Work to complete:
Every entry must appear in the answer exactly as written.

+++

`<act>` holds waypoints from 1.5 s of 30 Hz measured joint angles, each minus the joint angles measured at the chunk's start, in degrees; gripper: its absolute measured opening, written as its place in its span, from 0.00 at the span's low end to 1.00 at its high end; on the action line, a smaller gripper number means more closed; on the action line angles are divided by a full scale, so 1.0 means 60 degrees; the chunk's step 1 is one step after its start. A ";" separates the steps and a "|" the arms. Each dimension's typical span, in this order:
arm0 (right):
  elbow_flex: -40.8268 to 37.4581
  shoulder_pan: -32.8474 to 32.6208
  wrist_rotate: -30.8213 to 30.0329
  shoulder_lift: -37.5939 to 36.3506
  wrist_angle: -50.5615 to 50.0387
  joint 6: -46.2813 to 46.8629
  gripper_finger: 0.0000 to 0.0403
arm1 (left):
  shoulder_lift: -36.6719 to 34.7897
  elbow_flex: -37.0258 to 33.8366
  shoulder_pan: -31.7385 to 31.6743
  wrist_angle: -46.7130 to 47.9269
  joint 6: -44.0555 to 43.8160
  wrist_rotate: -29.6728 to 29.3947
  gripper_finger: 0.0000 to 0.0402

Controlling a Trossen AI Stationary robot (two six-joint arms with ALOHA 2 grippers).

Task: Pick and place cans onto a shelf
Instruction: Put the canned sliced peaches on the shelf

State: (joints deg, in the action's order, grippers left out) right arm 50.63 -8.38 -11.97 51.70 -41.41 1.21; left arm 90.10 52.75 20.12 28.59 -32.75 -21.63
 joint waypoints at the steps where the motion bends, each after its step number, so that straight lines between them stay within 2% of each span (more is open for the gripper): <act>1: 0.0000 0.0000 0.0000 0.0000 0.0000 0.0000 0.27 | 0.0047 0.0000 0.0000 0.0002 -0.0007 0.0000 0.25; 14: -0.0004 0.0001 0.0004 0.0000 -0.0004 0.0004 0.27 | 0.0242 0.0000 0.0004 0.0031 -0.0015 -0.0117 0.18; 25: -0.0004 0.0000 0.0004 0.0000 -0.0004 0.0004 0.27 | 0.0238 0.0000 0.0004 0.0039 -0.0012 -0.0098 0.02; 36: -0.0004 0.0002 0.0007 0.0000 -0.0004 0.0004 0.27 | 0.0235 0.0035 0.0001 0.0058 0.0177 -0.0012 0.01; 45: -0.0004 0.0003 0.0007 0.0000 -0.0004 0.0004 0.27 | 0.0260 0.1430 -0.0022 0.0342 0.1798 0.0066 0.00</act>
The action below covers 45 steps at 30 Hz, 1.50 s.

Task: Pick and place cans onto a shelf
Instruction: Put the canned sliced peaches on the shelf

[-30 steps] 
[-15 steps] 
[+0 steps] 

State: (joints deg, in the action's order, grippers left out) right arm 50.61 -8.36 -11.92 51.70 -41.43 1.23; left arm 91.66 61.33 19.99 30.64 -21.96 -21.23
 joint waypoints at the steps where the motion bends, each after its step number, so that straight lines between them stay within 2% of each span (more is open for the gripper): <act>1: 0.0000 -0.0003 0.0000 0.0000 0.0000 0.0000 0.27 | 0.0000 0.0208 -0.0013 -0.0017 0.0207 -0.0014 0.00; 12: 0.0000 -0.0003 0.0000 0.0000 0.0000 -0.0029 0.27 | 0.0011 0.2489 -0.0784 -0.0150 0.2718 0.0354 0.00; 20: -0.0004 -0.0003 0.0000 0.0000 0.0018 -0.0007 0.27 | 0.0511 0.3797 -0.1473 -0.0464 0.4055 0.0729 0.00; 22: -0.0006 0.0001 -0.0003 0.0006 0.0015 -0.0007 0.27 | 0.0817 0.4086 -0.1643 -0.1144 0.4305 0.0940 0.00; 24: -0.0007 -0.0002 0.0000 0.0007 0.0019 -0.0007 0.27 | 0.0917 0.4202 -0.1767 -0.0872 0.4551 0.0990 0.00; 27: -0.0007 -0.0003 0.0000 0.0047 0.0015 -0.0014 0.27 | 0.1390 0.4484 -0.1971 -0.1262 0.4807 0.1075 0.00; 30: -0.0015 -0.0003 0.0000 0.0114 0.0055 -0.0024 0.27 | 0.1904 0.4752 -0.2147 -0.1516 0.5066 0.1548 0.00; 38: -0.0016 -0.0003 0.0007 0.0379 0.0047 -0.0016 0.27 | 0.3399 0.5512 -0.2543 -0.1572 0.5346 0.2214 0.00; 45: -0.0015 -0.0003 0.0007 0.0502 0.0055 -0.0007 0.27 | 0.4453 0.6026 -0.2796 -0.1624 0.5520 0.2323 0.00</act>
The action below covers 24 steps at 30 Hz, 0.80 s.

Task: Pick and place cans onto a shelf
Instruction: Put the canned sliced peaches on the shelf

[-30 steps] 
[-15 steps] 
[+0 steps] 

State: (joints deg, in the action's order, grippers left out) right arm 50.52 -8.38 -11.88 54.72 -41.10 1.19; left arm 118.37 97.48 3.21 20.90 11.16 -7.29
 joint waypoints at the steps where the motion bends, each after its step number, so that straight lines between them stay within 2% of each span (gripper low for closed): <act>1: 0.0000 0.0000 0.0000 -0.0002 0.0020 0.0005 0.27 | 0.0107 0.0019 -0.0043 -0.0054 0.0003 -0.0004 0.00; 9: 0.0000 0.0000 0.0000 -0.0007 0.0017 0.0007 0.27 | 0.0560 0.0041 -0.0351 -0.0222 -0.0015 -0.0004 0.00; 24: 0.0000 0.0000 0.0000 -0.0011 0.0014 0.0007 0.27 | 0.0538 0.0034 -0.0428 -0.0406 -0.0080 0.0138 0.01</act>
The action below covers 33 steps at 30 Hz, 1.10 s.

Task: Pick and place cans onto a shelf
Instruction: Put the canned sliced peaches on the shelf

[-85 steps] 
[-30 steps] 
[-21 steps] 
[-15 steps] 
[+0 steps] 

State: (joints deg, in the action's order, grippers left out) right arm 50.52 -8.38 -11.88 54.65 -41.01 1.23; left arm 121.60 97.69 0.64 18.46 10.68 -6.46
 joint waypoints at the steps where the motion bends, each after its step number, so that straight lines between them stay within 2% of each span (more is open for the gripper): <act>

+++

Result of this exercise:
`<act>` holds waypoints from 1.5 s of 30 Hz measured joint angles, each minus the joint angles measured at the chunk's start, in degrees; gripper: its absolute measured opening, written as its place in its span, from 0.00 at the span's low end to 1.00 at its high end; on the action line, a smaller gripper number means more closed; on the action line angles are divided by a full scale, so 1.0 means 60 degrees; the chunk's step 1 is one step after its start. A ";" separates the steps and a "|" the arms. Each dimension's typical span, in this order:
arm0 (right):
  elbow_flex: -40.8268 to 37.4581
  shoulder_pan: -32.8474 to 32.6208
  wrist_rotate: -30.8213 to 30.0329
  shoulder_lift: -37.5939 to 36.3506
  wrist_angle: -50.5615 to 50.0387
  joint 6: -46.2813 to 46.8629
  gripper_finger: 0.0000 to 0.0403
arm1 (left):
  shoulder_lift: -36.6719 to 34.7897
  elbow_flex: -37.0258 to 33.8366
  shoulder_pan: -31.7385 to 31.6743
  wrist_angle: -46.7130 to 47.9269
  joint 6: -44.0555 to 43.8160
  wrist_rotate: -29.6728 to 29.3947
  gripper_finger: 0.0000 to 0.0402

Controlling a Trossen AI Stationary robot (two six-joint arms with ALOHA 2 grippers).

Task: Pick and place cans onto a shelf
Instruction: Put the canned sliced peaches on the shelf

State: (joints deg, in the action's order, grippers left out) right arm 50.63 -8.38 -11.97 51.70 -41.41 1.21; left arm 90.10 52.75 20.12 28.59 -32.75 -21.63
 joint waypoints at the steps where the motion bends, each after its step number, so that straight lines between them stay within 2% of each span (more is open for the gripper): <act>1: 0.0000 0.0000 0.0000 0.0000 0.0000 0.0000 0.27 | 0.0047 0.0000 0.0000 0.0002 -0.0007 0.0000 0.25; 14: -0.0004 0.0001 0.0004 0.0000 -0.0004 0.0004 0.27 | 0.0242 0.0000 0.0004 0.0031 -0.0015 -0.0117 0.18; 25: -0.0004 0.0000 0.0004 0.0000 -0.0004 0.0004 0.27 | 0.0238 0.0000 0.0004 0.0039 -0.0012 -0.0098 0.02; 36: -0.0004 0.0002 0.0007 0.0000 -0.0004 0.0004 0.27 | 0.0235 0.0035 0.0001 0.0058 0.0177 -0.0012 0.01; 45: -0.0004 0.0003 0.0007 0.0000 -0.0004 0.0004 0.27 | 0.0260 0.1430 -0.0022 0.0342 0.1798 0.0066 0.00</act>
The action below covers 45 steps at 30 Hz, 1.50 s.

Task: Pick and place cans onto a shelf
Instruction: Put the canned sliced peaches on the shelf

[-30 steps] 
[-15 steps] 
[+0 steps] 

State: (joints deg, in the action's order, grippers left out) right arm 50.61 -8.36 -11.92 51.70 -41.43 1.23; left arm 91.66 61.33 19.99 30.64 -21.96 -21.23
 joint waypoints at the steps where the motion bends, each after its step number, so that straight lines between them stay within 2% of each span (more is open for the gripper): <act>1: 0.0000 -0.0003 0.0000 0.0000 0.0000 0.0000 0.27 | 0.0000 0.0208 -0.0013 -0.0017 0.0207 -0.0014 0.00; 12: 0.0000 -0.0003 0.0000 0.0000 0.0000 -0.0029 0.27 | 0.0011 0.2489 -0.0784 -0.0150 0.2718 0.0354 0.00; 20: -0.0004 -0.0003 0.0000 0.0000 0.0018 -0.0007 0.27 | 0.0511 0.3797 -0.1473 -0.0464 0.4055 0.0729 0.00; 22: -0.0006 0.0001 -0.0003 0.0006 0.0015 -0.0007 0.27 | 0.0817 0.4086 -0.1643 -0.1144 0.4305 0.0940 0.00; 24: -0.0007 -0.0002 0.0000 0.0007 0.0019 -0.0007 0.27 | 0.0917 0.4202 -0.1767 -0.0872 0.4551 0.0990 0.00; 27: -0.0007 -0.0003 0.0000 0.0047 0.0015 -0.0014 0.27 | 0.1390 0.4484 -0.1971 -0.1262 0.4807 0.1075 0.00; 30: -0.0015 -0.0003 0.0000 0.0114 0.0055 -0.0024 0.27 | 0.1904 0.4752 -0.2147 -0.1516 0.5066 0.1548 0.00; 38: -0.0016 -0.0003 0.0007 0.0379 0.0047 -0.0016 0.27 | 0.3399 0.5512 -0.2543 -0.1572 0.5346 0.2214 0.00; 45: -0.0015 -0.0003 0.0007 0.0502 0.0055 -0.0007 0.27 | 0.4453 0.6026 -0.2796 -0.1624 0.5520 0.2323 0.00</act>
The action below covers 24 steps at 30 Hz, 0.80 s.

Task: Pick and place cans onto a shelf
Instruction: Put the canned sliced peaches on the shelf

[-30 steps] 
[-15 steps] 
[+0 steps] 

State: (joints deg, in the action's order, grippers left out) right arm 50.52 -8.38 -11.88 54.72 -41.10 1.19; left arm 118.37 97.48 3.21 20.90 11.16 -7.29
 joint waypoints at the steps where the motion bends, each after its step number, so that straight lines between them stay within 2% of each span (gripper low for closed): <act>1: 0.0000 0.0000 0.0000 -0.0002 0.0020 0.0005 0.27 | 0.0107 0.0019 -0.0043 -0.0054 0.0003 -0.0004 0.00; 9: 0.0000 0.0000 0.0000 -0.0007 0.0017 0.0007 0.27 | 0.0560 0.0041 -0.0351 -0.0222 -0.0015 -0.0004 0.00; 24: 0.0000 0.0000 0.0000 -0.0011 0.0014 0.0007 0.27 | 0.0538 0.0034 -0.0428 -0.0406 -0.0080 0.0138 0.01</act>
The action below covers 33 steps at 30 Hz, 1.10 s.

Task: Pick and place cans onto a shelf
Instruction: Put the canned sliced peaches on the shelf

[-85 steps] 
[-30 steps] 
[-21 steps] 
[-15 steps] 
[+0 steps] 

State: (joints deg, in the action's order, grippers left out) right arm 50.52 -8.38 -11.88 54.65 -41.01 1.23; left arm 121.60 97.69 0.64 18.46 10.68 -6.46
 joint waypoints at the steps where the motion bends, each after its step number, so that straight lines between them stay within 2% of each span (more is open for the gripper): <act>

This exercise has been completed.